Approximating Nash Equilibria in Normal-Form Games via Stochastic Optimization
Ian Gemp, Luke Marris, Georgios Piliouras
TL;DR
This work tackles the computational bottleneck of finding approximate Nash equilibria in $n$-player, general-sum normal-form games by recasting NE computation as a stochastic non-convex optimization problem. The authors introduce a novel loss $\mathcal{L}^{\tau}(\boldsymbol{x})$ that admits unbiased Monte Carlo estimation and is Lipschitz and bounded, enabling efficient optimization with SGD and bandit-based methods.

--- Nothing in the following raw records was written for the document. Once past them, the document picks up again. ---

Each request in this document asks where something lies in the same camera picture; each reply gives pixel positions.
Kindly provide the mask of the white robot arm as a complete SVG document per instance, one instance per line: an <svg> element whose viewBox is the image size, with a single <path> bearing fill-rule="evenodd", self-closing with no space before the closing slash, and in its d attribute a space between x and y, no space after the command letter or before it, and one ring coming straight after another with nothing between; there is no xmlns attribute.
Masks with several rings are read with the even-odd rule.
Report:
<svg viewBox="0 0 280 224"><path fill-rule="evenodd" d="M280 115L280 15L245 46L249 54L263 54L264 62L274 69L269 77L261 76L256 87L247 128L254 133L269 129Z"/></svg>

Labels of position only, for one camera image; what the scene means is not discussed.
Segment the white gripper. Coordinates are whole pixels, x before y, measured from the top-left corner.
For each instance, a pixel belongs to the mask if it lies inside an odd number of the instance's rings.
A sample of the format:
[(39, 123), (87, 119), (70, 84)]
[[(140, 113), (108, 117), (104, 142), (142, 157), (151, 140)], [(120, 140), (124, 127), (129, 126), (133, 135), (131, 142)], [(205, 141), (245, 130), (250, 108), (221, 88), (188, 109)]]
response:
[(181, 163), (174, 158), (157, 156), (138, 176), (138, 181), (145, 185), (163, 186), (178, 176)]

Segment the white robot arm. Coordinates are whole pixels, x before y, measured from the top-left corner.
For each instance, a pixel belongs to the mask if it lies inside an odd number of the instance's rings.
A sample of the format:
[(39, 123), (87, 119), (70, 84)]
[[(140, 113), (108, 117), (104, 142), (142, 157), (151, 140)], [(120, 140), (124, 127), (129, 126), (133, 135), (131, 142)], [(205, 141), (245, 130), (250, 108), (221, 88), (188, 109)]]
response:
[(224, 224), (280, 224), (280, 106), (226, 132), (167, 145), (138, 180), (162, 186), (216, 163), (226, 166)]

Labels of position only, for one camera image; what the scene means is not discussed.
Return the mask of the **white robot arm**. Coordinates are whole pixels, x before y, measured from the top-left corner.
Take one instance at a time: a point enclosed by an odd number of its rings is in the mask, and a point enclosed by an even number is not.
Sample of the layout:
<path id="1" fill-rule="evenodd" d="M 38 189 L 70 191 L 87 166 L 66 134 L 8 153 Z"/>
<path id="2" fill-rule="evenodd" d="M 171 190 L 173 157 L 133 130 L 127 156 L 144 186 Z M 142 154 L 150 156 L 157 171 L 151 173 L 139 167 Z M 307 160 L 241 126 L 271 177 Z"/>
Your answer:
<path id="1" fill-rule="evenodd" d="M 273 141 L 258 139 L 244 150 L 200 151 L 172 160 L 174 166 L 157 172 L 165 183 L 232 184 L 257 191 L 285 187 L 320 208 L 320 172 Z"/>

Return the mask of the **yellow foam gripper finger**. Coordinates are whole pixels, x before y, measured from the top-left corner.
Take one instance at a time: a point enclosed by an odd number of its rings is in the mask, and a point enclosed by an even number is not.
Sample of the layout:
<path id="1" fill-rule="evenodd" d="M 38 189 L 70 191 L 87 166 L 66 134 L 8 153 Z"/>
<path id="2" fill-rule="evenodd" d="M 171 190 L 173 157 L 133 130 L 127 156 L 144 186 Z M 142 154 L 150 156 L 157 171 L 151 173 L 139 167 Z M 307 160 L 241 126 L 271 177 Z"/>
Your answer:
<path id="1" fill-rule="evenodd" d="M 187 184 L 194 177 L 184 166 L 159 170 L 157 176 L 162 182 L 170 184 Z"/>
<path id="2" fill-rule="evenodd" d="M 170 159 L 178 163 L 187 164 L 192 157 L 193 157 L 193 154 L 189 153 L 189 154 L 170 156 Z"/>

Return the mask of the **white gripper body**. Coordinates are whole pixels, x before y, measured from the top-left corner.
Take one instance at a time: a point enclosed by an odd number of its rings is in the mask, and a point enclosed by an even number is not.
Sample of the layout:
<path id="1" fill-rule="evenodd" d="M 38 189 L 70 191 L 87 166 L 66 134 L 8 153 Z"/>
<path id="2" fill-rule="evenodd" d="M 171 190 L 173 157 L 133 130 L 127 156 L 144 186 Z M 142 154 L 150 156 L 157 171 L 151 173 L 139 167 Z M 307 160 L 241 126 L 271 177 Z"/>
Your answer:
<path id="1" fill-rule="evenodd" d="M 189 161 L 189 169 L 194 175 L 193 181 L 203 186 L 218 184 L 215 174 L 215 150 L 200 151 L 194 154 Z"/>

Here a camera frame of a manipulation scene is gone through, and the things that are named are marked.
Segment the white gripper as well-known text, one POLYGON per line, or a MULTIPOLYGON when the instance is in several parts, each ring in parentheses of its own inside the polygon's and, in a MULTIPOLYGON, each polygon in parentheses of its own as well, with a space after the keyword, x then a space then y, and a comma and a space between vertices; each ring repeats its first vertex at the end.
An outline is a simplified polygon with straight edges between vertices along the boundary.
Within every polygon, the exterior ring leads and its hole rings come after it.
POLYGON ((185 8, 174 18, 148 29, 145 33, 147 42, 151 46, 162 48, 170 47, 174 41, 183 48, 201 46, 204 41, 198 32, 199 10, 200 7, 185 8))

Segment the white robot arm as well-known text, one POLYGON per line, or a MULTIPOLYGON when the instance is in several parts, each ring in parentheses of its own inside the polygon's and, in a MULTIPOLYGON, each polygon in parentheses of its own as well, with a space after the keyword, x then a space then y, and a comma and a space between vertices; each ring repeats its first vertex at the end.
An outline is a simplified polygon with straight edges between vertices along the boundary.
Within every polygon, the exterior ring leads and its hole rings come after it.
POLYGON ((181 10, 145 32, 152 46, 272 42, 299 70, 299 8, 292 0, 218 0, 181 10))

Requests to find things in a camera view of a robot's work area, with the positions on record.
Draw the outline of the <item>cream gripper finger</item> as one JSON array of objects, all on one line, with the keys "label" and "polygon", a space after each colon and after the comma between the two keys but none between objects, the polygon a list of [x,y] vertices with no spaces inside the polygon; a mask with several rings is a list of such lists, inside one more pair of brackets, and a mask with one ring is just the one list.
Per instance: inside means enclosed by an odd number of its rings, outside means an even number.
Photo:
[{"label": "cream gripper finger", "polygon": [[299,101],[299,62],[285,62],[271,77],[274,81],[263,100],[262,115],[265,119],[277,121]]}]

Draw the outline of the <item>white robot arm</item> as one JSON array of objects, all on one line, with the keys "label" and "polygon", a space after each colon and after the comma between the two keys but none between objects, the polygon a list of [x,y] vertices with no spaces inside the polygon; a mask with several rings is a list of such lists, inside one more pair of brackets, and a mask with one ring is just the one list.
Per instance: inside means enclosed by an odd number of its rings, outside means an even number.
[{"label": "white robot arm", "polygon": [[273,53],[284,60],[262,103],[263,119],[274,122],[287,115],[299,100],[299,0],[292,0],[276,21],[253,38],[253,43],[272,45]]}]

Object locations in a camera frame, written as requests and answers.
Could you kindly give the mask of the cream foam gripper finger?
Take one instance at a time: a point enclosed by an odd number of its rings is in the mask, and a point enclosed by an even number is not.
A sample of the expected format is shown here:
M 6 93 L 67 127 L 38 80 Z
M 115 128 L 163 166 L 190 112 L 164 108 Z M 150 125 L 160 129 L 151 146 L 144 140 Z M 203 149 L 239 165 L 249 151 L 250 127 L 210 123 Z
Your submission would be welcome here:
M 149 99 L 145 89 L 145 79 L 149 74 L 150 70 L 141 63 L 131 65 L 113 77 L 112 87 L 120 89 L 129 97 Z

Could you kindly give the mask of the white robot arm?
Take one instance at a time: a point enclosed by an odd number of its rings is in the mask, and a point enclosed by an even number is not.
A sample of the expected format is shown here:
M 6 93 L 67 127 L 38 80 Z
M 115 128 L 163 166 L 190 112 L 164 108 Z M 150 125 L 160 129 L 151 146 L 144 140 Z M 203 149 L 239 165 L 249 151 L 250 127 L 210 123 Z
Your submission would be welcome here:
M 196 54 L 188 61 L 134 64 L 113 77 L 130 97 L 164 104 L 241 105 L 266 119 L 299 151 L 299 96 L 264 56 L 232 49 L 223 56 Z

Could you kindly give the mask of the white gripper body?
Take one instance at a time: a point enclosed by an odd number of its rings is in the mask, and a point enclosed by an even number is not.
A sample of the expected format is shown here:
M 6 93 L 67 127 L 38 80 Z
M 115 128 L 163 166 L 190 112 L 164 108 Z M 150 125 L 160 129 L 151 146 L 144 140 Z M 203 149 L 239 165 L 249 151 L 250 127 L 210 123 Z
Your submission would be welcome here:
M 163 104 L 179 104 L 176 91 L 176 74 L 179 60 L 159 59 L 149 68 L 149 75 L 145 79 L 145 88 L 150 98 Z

They establish a theoretical connection between the loss and exploitability, extend to entropy-regularized (quantal response) equilibria, and derive convergence guarantees via X-armed bandits and StoSOO under the condition of polymatrix-isolated equilibria; their experiments show SGD can outperform prior baselines in some settings. The results open a scalable route to approximate equilibria in large, multi-agent systems and suggest future work on extensive-form games and broader optimization techniques.
Abstract
We propose the first loss function for approximate Nash equilibria of normal-form games that is amenable to unbiased Monte Carlo estimation. This construction allows us to deploy standard non-convex stochastic optimization techniques for approximating Nash equilibria, resulting in novel algorithms with provable guarantees. We complement our theoretical analysis with experiments demonstrating that stochastic gradient descent can outperform previous state-of-the-art approaches.